- WHAT TO DO: Give only the number of lines in the records below that contain the word "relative".

** Opening DATASET ENTRIES block **

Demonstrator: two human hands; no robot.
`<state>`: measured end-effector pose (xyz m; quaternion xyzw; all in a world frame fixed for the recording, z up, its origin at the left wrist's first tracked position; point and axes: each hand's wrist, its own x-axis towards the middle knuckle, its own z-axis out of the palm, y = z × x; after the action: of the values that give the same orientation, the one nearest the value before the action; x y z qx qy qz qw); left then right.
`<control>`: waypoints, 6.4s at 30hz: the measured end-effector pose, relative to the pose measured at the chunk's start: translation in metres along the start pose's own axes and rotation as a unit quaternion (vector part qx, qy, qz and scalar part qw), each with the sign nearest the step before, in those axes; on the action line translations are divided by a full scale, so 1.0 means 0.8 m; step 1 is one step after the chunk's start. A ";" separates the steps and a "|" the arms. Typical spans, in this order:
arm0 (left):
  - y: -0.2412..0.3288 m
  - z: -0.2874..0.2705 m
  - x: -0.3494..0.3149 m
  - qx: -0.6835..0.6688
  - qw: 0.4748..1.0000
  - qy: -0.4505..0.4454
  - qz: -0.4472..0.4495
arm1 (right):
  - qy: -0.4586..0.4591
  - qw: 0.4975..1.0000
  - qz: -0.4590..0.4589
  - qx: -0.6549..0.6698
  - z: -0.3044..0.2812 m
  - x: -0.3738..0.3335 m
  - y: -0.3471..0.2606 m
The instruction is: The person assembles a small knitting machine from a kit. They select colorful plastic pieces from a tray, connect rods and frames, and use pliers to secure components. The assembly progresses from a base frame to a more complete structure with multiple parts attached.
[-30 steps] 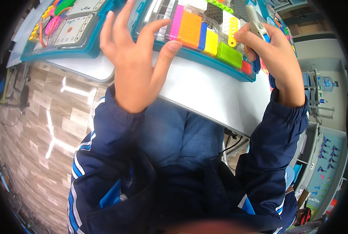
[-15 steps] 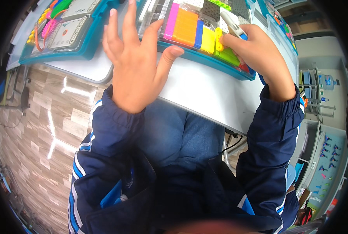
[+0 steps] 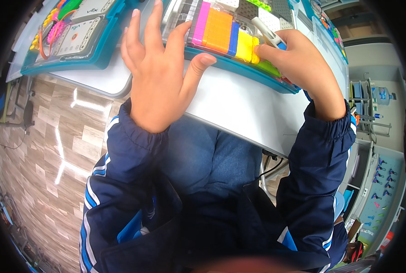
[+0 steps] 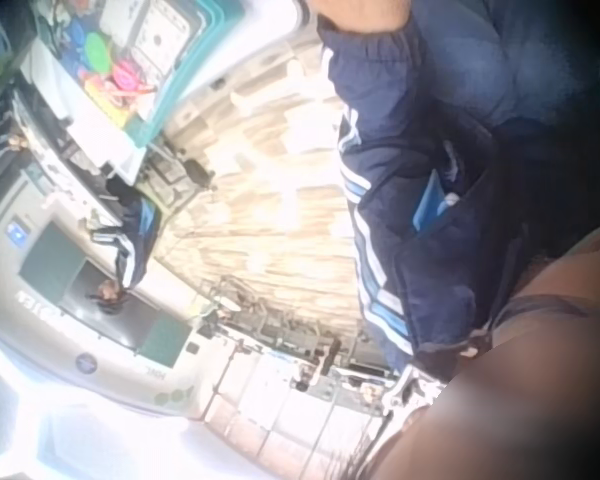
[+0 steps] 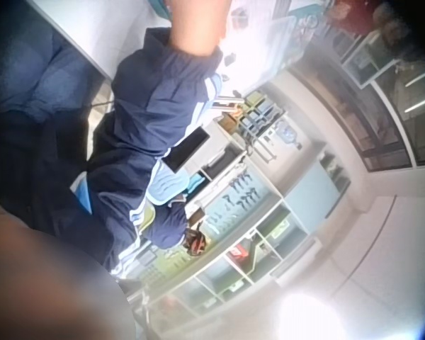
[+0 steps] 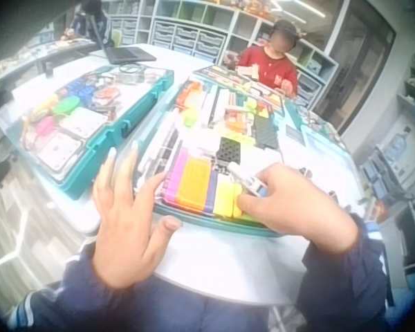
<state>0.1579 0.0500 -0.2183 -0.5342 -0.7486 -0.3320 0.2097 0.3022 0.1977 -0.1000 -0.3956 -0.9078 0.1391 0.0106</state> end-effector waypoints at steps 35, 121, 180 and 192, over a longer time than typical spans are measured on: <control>0.049 -0.039 0.007 -0.061 0.981 0.146 0.114 | 0.351 0.860 0.348 0.125 0.021 -0.352 0.223; 0.379 0.144 0.017 -0.311 0.829 -0.067 0.460 | 0.446 0.824 0.337 -0.088 0.090 -0.260 0.225; 0.370 0.134 0.026 -0.434 0.788 -0.152 0.410 | 0.435 0.862 0.228 -0.127 0.095 -0.270 0.251; 0.371 0.132 0.024 -0.426 0.794 -0.155 0.404 | 0.442 0.858 0.230 -0.124 0.097 -0.269 0.248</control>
<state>0.4344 0.2008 -0.1972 -0.8677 -0.2700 -0.4153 -0.0431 0.5813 0.1521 -0.2069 -0.6115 -0.7003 -0.1659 0.3289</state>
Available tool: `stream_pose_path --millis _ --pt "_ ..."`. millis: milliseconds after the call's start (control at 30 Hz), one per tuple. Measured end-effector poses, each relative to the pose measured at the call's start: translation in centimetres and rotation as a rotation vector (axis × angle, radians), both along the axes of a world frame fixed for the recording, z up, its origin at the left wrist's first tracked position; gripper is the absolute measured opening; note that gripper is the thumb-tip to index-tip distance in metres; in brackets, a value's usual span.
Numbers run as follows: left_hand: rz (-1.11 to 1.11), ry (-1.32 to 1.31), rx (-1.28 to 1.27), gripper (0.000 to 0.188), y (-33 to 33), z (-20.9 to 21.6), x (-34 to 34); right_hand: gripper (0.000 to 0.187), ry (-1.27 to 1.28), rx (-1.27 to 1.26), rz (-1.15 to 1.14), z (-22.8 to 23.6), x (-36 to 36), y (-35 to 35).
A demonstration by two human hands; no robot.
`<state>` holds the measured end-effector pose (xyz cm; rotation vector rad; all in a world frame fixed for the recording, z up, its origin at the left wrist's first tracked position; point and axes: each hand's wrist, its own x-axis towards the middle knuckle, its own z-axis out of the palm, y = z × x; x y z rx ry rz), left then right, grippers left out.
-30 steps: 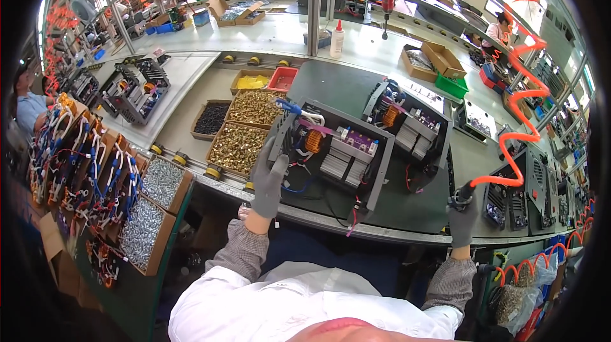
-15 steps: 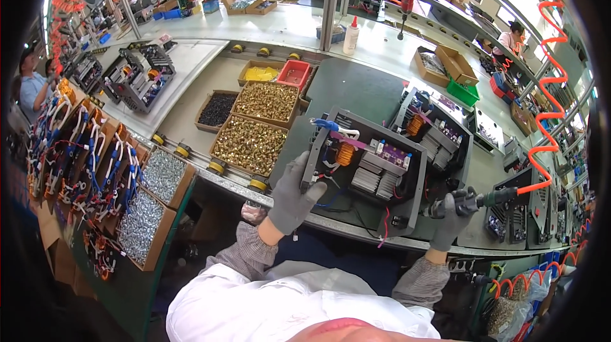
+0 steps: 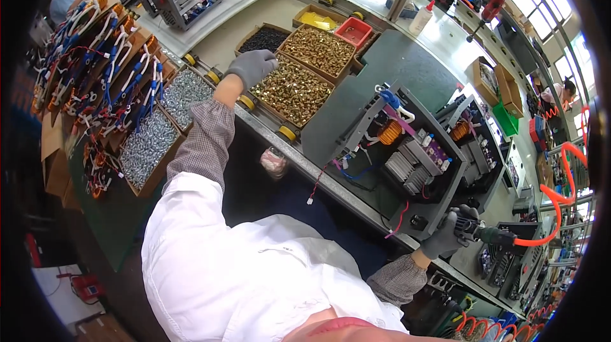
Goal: Assembling and inspecting internal components of electronic power boxes using tools.
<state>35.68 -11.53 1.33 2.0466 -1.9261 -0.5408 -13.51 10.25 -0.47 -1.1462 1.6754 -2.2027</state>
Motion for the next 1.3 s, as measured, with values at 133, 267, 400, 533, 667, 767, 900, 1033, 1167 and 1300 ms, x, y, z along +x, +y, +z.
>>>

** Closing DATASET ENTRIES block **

- OUTPUT: 2